Am I gay or in denial?
So I have a few videos on sexual orientation ocd or HOCD and inevitably, someone will comment. "how do I know I'm not just using OCD as an excuse to hide that I am gay." Man, I don't blame you, I'd want to know this answer myself. Well in this video, my attempt is to answer this question WITHOUT providing reassurance; which we all know is a compulsion that keeps OCD at bay.
First address the random comments from strangers: "you all just need to accept that you're gay and stop hiding it." or "sexual orientation OCD doesn't exist." As you can tell these types of comments from strangers can be damaging and cause even more anxiety. So let's set the record strait. "get it.....strait."
Sexual orientation OCD is a subset of OCD. As we know, it attacks what we value and care about. It will make someone question everything about themselves. It can be their sexual orientation, make someone question if they are gay. If they are strait. If they are transgender. It makes you question if you even have OCD. Which brings us here, in this moment.
Am I already diagnosed with OCD? Have I had other OCD themes in the past? If so, there is a good chance OCD has moved to this new theme. Do I feel anxiety and a strong urge to know right now? and I mean it....like right now! I won't be satisfied until I know this answer....right now! If that's the case, it's likely to be OCD-related.
Someone who is figuring out their orientation thinks about it in an inquisitive way. Not with extreme anxiety that just won't pass. To me, this is a big indication. Denial means I am choosing to push something away and not think about it. There is the key....not think about it. Someone who is denying something has this ability. Someone with OCD may not. Their brain is forcing a thought. A thought they don't want. A thought that goes against their values and their morals. It is ego-dystonic. It doesn't belong.

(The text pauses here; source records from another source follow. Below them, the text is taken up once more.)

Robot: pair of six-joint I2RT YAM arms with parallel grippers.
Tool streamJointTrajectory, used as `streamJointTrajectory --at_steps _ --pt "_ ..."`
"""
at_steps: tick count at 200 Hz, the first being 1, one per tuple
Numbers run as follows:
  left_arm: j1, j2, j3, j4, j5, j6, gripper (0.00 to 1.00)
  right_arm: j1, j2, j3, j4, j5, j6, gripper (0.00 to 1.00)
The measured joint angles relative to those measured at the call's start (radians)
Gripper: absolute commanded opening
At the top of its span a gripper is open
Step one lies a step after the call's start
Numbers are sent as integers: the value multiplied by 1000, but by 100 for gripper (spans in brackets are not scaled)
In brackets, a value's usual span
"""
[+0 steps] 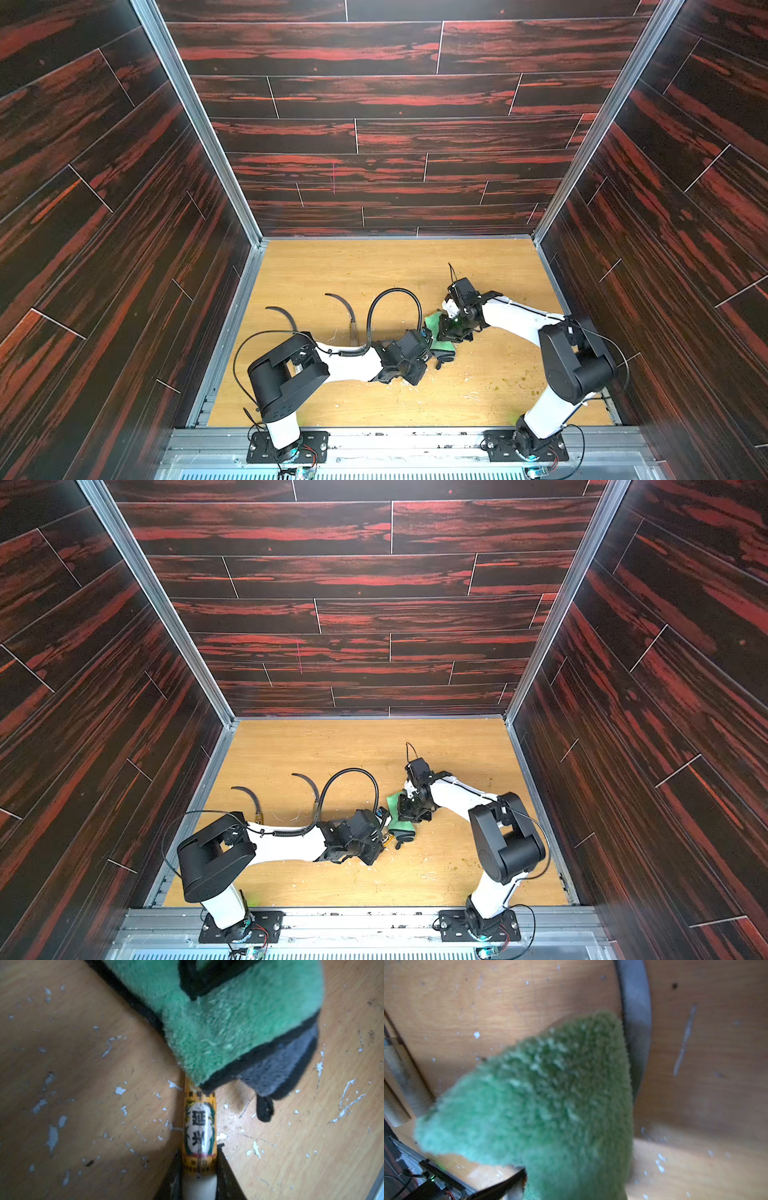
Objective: Wipe small sickles with rags
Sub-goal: Wipe the small sickle.
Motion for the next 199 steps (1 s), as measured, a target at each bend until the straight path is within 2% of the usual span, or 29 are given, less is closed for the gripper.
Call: streamJointTrajectory --at_steps 125,199 --pt "-14 2 -8 19 -41 -6 0 -116 186 195 -136 -134 -58 0" --pt "-14 1 -21 47 -57 9 0 -126 213 255 -179 -95 -97 0"
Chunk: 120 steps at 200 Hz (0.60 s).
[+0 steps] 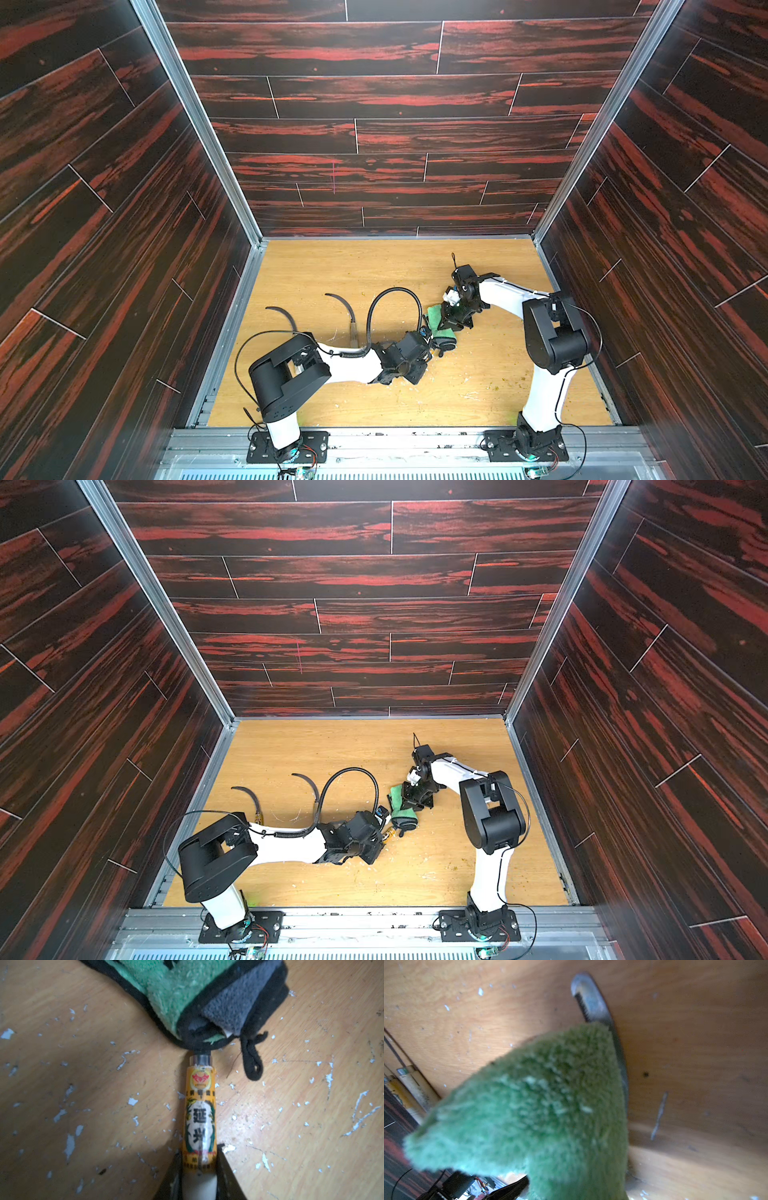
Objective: Wipe small sickles with rags
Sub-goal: Wipe the small sickle.
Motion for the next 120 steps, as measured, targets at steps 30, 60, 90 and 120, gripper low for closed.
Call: streamJointTrajectory --at_steps 30,60,90,120 --pt "0 -2 -5 10 -6 6 0 -3 24 44 -42 15 -9 0" --pt "0 -13 -18 16 -20 18 0 -6 63 110 -98 39 -26 0" --pt "0 -23 -30 13 -25 18 0 -15 90 173 -117 106 -52 0" --pt "-11 -71 -58 -58 -16 10 0 -94 103 234 -18 292 -69 0"
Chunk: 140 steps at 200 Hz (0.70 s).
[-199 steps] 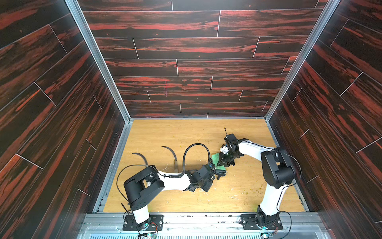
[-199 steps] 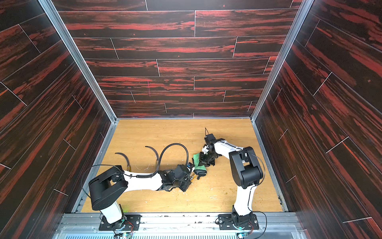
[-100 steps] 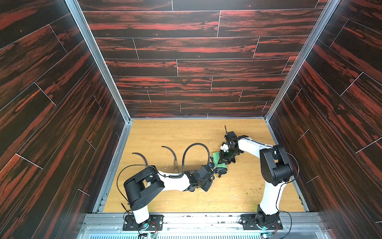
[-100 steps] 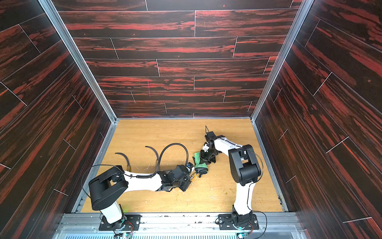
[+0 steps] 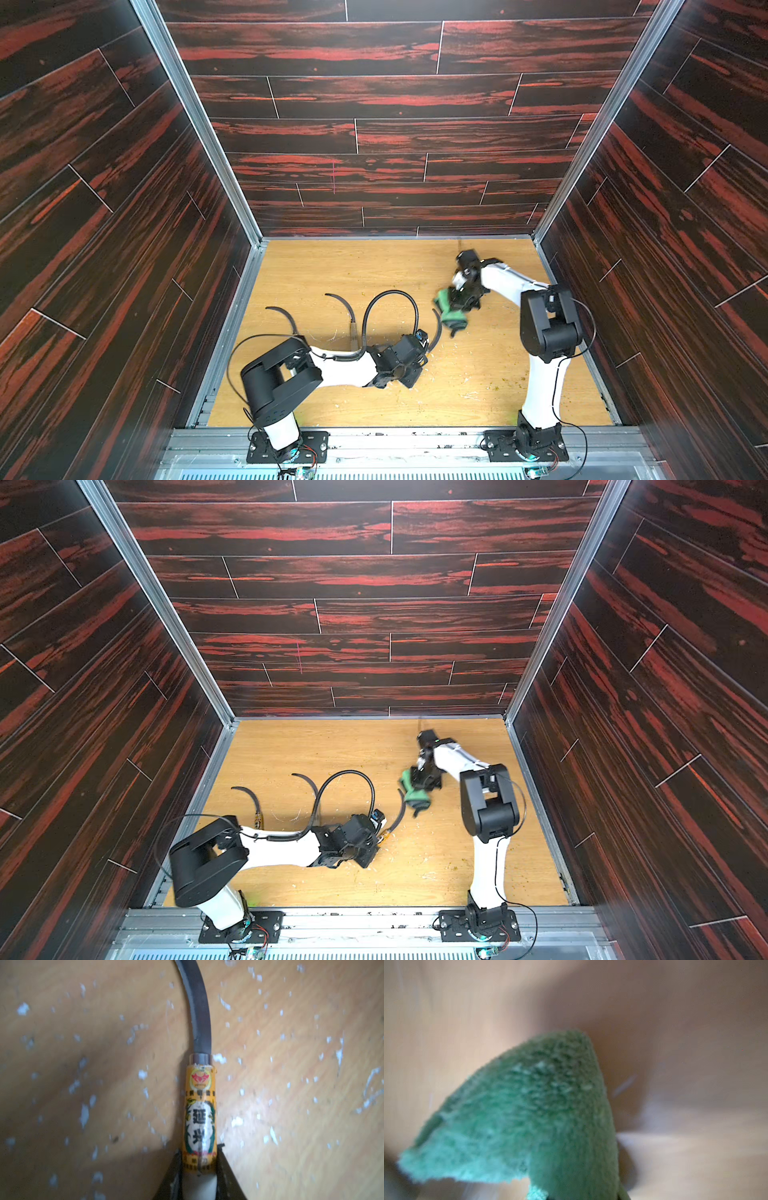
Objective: Wipe small sickles with rags
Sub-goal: Wipe the small sickle.
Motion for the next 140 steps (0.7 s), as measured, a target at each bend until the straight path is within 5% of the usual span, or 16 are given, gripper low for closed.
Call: streamJointTrajectory --at_steps 40,78,140 --pt "-6 -21 -9 -40 4 -4 0 -95 2 43 72 138 -5 0" --pt "-7 -20 -4 -46 2 -7 0 -70 -20 18 94 107 -8 0" --pt "-9 -5 31 -92 -18 -8 0 143 -429 -285 53 -20 58 0"
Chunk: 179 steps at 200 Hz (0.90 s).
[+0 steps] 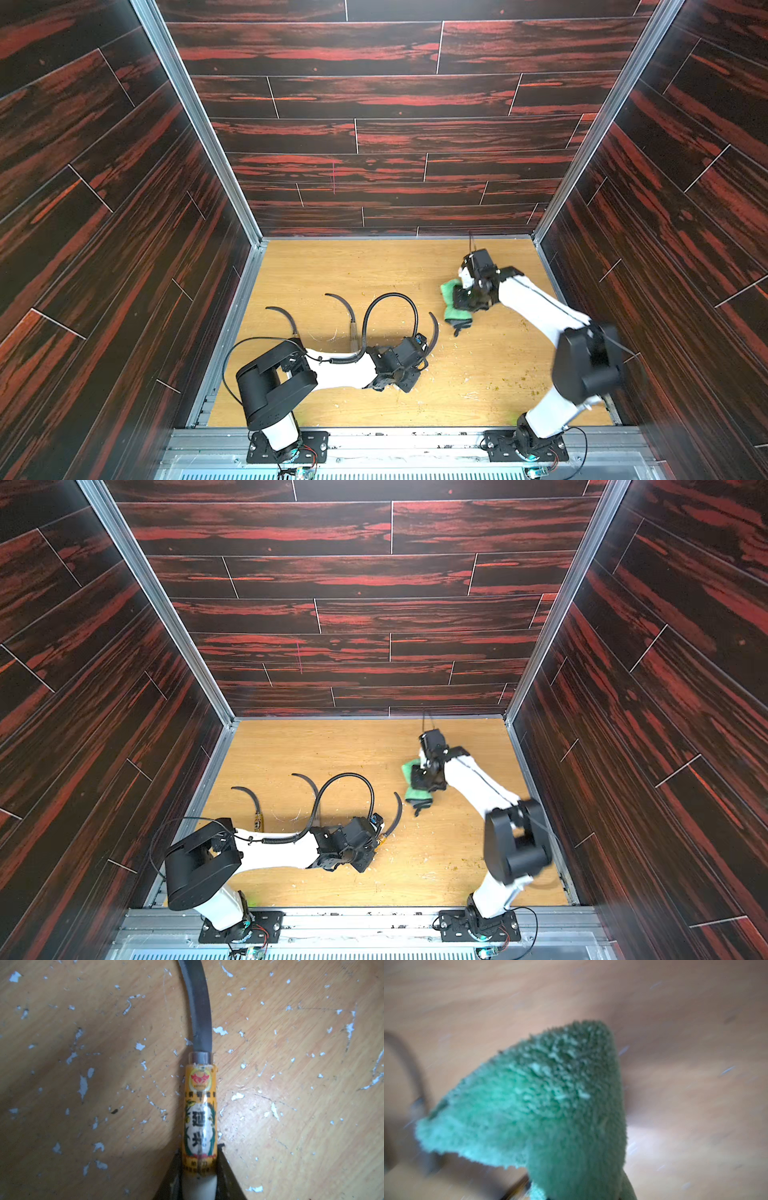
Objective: Wipe small sickles with rags
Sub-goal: Wipe the small sickle.
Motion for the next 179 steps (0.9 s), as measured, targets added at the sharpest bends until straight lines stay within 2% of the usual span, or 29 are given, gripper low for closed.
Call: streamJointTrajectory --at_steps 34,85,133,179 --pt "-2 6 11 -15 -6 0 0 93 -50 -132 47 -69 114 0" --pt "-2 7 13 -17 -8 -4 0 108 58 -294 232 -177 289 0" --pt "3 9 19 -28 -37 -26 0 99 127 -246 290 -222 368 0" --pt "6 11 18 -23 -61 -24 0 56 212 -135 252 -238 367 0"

But as we get so caught up in the context of am I gay or am I not; this often can be the trap. You may be watching this video right now and saying...okay Nate says, people have anxiety and can't let it go if they have OCD. Does that sound like me? I'm not sure if that sounds like me. Maybe I really am in denial. I better keep searching. So while OCD seeks this truth, it's really a lie. That's why we gain the upper hand by telling it that you're actually okay not finding the answer. It may seem so out of control that someone can accept that they will not get this answer; but just like any other theme of OCD, this is the way. This is the treatment.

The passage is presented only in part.